Cette concordance dans le bestiaire souffre cependant
deux exceptions bien étonnantes. Il serait intéressant de s’arrêter un instant
sur ces anomalies pour laisser notre esprit s’évader. Pour combler le vide, il
faut faire parfois place à la poésie.
La première anomalie concerne le nom du lion. Il y a en
général deux noms dont l’utilisation divise la zone linguistique sara en deux.
Le premier nom va du Moyen-Chari jusqu’à une partie du Logone Oriental. Dans
cette partie, on utilise le nom « bol » (le’ b’ est implosif et la
voyelle ‘o’ ouverte). L’autre nom va de la seconde partie du Logone Oriental au
Logone Occidental, en englobant la Tandjilé. C’est le nom
« Teubeïn ».
Il est difficile d’expliquer cette anomalie linguistique.
Nous voulons tout simplement relever que le lion est considéré dans toute la
zone sara comme un animal noble, « le roi des animaux » comme le
disent les enfants. Il y a aussi plusieurs confréries qui se placent sous
l’égide du lion ; on retrouve donc un peu partout dans cette zone des
« hommes lions ». Il faut cependant noter une exception chez certains
ngamas qui appellent le lion « kinan ».
La seconde anomalie concerne le nom de l’hyène. Ici, nous
avons vraiment affaire à un « master of disguise » tant on se trouve
devant une profusion de noms. La ligne de partage que révèlent ces différents
noms révèle une réalité multiforme. C’est comme si chaque ethnie avait son
propre imaginaire à propos de cet animal et chercherait à l’exprimer par un nom
particulier. Ainsi, dans la Moyen Chari, le nom pour désigner l’hyène est
« bong » (le « b » est implosif). Il est utilisé par les
ngamas, les sars et les mbays ; les goulayes utilisent le nom
« urgumi » ; les mongos utilisent le nom « bagra »
(avec un « b » implosif), les ngambayes et les mouroums utilisent le
nom « rigueum ».
L’hyène est en général considérée comme méchante et
bête ; en plus, elle est un charognard, se nourrissant de cadavres. Sa
démarche lui confère un air sournois, hypocrite et tricheur. Elle n’a donc pas
la sympathie des différentes populations de la zone linguistique sara. La
diversité des noms semble indiquer qu’il s’agit d’une réalité dangereuse, maléfique.
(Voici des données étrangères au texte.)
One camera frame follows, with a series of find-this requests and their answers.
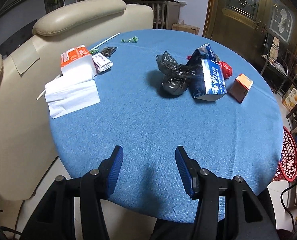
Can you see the dark small wrapper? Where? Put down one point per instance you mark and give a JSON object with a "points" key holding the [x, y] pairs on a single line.
{"points": [[108, 51]]}

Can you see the small orange brown box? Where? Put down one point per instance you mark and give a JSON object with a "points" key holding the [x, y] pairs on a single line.
{"points": [[240, 87]]}

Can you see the black metal chair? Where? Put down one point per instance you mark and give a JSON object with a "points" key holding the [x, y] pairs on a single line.
{"points": [[279, 61]]}

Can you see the blue round tablecloth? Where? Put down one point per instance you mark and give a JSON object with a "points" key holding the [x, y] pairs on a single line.
{"points": [[226, 137]]}

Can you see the yellow printed carton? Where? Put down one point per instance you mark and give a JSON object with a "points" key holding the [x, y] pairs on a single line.
{"points": [[289, 100]]}

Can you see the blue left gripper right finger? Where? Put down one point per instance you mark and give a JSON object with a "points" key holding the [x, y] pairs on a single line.
{"points": [[188, 170]]}

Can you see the white purple small packet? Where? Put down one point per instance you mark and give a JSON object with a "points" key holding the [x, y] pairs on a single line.
{"points": [[102, 63]]}

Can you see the green candy wrapper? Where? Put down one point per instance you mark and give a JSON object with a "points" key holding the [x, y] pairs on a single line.
{"points": [[134, 39]]}

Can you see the cream leather sofa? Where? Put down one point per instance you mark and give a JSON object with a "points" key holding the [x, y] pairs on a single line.
{"points": [[26, 145]]}

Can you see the white long stick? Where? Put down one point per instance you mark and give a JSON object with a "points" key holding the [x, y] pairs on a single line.
{"points": [[95, 47]]}

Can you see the white unfolded tissue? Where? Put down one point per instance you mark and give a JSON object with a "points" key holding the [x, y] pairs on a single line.
{"points": [[65, 95]]}

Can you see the red plastic bag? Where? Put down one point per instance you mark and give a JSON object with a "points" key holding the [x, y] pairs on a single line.
{"points": [[226, 69]]}

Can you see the wooden slatted cabinet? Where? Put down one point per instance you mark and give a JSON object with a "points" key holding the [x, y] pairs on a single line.
{"points": [[165, 12]]}

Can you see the cardboard box by wall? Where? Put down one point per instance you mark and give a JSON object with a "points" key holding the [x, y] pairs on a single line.
{"points": [[186, 28]]}

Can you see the orange white tissue pack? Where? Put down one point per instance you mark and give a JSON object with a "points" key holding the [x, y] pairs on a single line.
{"points": [[78, 60]]}

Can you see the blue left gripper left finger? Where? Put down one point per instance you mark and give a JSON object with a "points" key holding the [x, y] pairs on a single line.
{"points": [[109, 172]]}

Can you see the red plastic mesh basket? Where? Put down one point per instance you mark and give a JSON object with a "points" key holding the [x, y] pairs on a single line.
{"points": [[287, 164]]}

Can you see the blue toothpaste box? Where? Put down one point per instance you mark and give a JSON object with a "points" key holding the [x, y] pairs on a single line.
{"points": [[207, 81]]}

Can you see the brown wooden double door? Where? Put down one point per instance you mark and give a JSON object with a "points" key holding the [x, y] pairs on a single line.
{"points": [[242, 25]]}

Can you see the black plastic bag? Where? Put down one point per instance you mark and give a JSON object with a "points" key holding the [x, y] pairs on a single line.
{"points": [[177, 77]]}
Une anecdote amusante
dit que dans les confréries des hommes-lions, lorsqu’une personne ne réussit
pas son parcours initiatique, elle ne pourra se transformer qu’en hyène et
passera son temps à voler les chèvres dans les villages.
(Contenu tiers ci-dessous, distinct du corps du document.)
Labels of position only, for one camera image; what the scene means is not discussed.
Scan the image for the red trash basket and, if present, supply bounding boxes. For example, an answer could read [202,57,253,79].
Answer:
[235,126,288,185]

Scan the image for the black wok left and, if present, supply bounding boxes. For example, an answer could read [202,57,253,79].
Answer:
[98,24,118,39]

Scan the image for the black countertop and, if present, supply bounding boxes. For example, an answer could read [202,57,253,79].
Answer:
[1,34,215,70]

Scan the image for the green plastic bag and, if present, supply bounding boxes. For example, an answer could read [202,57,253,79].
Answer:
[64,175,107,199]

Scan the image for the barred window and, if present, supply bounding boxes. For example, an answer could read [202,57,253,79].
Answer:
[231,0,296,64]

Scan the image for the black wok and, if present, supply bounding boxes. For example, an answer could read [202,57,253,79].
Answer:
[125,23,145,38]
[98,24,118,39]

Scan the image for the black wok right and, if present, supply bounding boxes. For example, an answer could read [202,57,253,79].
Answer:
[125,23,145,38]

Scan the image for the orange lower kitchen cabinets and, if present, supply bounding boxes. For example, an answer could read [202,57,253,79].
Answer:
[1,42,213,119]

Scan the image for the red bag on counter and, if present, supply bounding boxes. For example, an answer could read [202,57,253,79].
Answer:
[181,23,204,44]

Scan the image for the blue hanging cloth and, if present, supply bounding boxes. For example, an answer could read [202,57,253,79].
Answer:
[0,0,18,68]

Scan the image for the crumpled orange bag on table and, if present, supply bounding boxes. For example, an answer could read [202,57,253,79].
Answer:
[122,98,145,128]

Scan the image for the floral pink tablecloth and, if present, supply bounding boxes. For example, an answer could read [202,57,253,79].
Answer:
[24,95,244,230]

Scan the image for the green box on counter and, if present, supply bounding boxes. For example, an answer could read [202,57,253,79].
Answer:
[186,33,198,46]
Dans les contes africains, il y a généralement une
triade : le lion, l’hyène et le lièvre. Curieusement le lièvre n’entre pas
dans les anomalies linguistiques que nous avons relevées dans le groupe sara.
Cela fait peut-être une autre anomalie dont l’analyse pourrait nous amener encore
plus loin mais cela ne fait pas partie de notre propos aujourd’hui.